You’re finally together. You start to peel the mask off. And then, suddenly, cold feet.
Don’t worry, you’re not alone.
Millions of Americans who have got their Covid-19 vaccinations are likely to be hit with a case of the jitters the first time they strip their masks off in front of loved ones they haven’t seen in the flesh for months, or go out in public with their faces bared, experts said.
“Heaven help me! Yes,” Susan Cohen, 76, a fully vaccinated New Yorker, told NBC News when asked if she could ever see herself taking off the mask and returning to her old life.
But Cohen is not yet ready to go maskless, especially in public.
“I love restaurants, I love movies,” she said. “Even if I were perfectly safe, the scientific experts don’t think it’s time yet. I can afford to wait.”
Jacqueline Gollan, a professor of psychiatry and behavioral sciences at the Northwestern University Feinberg School of Medicine, said that’s the survival instinct kicking in.
“Many of us learned to reduce our risk of getting the virus by avoiding others,” she said. “We viewed social activities as an unsafe experience. We learned being around others was potentially catastrophic, so we perceived these scenarios with apprehension and vigilance.”
And that fear doesn’t lift like magic the minute a person gets vaccinated.
“It is normal to have anxiety about resuming social activities,” Gollan said, even while following federal Centers for Disease Control and Prevention guidelines.
Dr. Aderonke Pederson, an instructor of psychiatry and behavioral sciences at Feinberg, agreed.
“Right now, we know that two weeks after we get vaccinated, it is fine to gather with other fully vaccinated people,” she said. “However, it is expected that many of us may struggle with the transition back to some form of in-person socialization. The emotional impact of this past year may linger with us for longer than we might expect.”
Everybody has their own way of processing grief and trauma, and you’d be hard-pressed to find any American who hasn’t been affected in some way by the pandemic, Pederson said.
“For some people, there is ongoing grief for lost loves ones, missed funerals, missed goodbyes, and for others the economic impact has meant changes in lifestyle,” she said. “And for the Black community, these challenges have been compounded by the disproportionate impact of Covid-19 on Black people and ongoing racism that remains pervasive.”
“Once vaccinated, we have to reset our expectations,” Pederson added. “It takes time to learn how to reset our expectations, therefore we may continue to experience anxiety or stress when we socialize.”
Eugene Summerford, 71 said he and his wife, Debra, 66, don't know when they'll feel comfortable going without a mask in public despite being fully vaccinated since January.Eugene Summerford
Eugene Sommerford, 71, a retired U.S. Army officer and lawyer, says he continues to feel anxious even after he and his wife have been vaccinated.

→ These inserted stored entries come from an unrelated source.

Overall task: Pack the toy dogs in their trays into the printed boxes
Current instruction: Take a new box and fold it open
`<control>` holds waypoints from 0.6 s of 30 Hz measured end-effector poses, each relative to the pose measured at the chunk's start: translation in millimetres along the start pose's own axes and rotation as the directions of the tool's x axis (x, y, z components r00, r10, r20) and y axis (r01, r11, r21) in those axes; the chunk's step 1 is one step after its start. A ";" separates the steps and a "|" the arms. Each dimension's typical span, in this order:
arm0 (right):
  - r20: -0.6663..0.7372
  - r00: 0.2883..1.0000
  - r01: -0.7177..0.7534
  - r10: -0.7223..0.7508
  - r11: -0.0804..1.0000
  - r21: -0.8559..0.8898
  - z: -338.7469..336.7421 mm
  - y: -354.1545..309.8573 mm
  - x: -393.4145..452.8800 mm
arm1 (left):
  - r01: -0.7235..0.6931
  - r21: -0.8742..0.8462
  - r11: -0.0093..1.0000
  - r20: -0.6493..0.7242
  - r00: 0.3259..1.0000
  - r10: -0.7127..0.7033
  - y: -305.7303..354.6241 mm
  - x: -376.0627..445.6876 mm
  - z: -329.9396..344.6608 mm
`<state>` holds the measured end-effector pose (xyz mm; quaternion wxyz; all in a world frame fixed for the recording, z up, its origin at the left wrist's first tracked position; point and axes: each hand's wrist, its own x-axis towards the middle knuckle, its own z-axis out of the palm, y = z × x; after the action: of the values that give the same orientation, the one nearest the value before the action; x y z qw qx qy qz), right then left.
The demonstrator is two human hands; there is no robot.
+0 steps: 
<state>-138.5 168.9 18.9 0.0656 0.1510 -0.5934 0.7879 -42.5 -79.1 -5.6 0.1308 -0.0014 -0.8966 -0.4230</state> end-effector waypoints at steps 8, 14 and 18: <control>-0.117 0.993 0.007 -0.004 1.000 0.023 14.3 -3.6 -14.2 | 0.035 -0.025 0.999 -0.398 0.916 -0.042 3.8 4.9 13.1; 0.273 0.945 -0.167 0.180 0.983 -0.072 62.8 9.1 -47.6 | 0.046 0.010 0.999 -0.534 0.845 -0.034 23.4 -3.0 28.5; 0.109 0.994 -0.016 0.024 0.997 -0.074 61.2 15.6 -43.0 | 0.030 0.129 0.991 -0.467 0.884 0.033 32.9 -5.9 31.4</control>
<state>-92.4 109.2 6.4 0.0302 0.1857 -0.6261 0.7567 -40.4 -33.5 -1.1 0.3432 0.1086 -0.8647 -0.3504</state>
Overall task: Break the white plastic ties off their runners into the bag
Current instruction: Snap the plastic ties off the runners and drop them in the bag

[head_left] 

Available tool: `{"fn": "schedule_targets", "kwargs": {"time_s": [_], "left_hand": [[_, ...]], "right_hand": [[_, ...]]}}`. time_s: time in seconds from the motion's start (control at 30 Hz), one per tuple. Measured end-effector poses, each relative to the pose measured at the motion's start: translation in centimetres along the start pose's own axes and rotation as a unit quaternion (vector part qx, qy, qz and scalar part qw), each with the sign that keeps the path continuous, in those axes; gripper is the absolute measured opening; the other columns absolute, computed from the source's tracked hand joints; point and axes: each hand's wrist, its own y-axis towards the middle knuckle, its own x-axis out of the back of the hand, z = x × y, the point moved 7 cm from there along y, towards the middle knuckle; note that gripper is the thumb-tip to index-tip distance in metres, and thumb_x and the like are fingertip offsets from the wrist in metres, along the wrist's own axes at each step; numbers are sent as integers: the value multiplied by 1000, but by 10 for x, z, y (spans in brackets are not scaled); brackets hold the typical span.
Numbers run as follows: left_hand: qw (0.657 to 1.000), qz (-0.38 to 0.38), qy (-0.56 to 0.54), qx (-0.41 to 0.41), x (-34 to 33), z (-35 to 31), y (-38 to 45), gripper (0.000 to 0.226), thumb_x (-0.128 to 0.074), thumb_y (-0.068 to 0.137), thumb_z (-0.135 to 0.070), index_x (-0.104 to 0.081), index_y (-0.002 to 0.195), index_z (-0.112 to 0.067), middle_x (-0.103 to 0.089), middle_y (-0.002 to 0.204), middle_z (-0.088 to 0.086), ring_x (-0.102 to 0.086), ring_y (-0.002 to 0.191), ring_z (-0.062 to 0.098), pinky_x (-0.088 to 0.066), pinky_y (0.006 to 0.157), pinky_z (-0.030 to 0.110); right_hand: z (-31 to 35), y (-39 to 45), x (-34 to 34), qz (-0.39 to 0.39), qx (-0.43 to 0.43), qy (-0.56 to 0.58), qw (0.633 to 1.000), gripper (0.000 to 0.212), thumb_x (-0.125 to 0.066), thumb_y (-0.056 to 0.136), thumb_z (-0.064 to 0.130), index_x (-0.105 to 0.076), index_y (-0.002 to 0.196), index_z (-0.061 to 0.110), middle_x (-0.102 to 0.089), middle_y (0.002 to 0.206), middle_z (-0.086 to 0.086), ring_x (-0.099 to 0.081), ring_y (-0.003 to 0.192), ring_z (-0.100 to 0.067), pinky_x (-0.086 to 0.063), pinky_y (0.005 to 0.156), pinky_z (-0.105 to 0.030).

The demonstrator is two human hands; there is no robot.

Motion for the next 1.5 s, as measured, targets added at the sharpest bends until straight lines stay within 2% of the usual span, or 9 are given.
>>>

But he’s motivated to keep wearing masks more out of a sense of duty to the country and to his 12-year-old granddaughter, whom he is raising after the death of his daughter.
“I miss smiling at people and them returning smiles, but I don’t want it to spread and worse, mutate into something more deadly,” said Sommerford, who lives in Harker Heights, Texas. “My granddaughter shouldn’t have to lose another parent.”
Cassie Chance, 38 recently got her first shot of the Pfizer vaccine, but plans to continue wearing a mask in public even after she gets her second shot.Cassie Chance
Cassie Chance, 38, whose severe allergies and asthma made her eligible and has received her first shot, said she can’t imagine taking off her mask in front of anybody even after she gets her second shot.
“I probably will do it even a year from now,” Chance, who lives in Memphis, Tennessee, said about wearing a mask. “I have to protect myself from things in the environment that can trigger sickness. Not just Covid, but a lot of things.”
How do we get past the mask awkwardness? Be upfront with your concerns and take baby steps toward a more “normal” life, the experts said.
“If you want to meet with another fully-vaccinated person, it would be fine to say, ‘Let’s wear masks because I am not yet fully emotionally ready to take off my mask,’” Pederson said.
Come up with a plan, she said, “for how to engage with your extended family and community.”
“If you’re feeling overwhelmed by the idea of gathering in small groups indoors with fully vaccinated people, it is OK to pass on the gathering and allow yourself time in doses to engage with others,” Pederson said. “Consider one-on-one gatherings instead of a bigger group.”
As for going out in public, play if safe and take your cues from the CDC, the experts said.
And, above all, take your time.
“We each have our own process and timeline for taking the first steps to normalize our activities,” Gollan said. “Nevertheless, taking small steps, such as limiting time with others, staying indoors, socializing with masks, even when vaccinated, can increase one’s confidence to assume their ‘normal routine’.”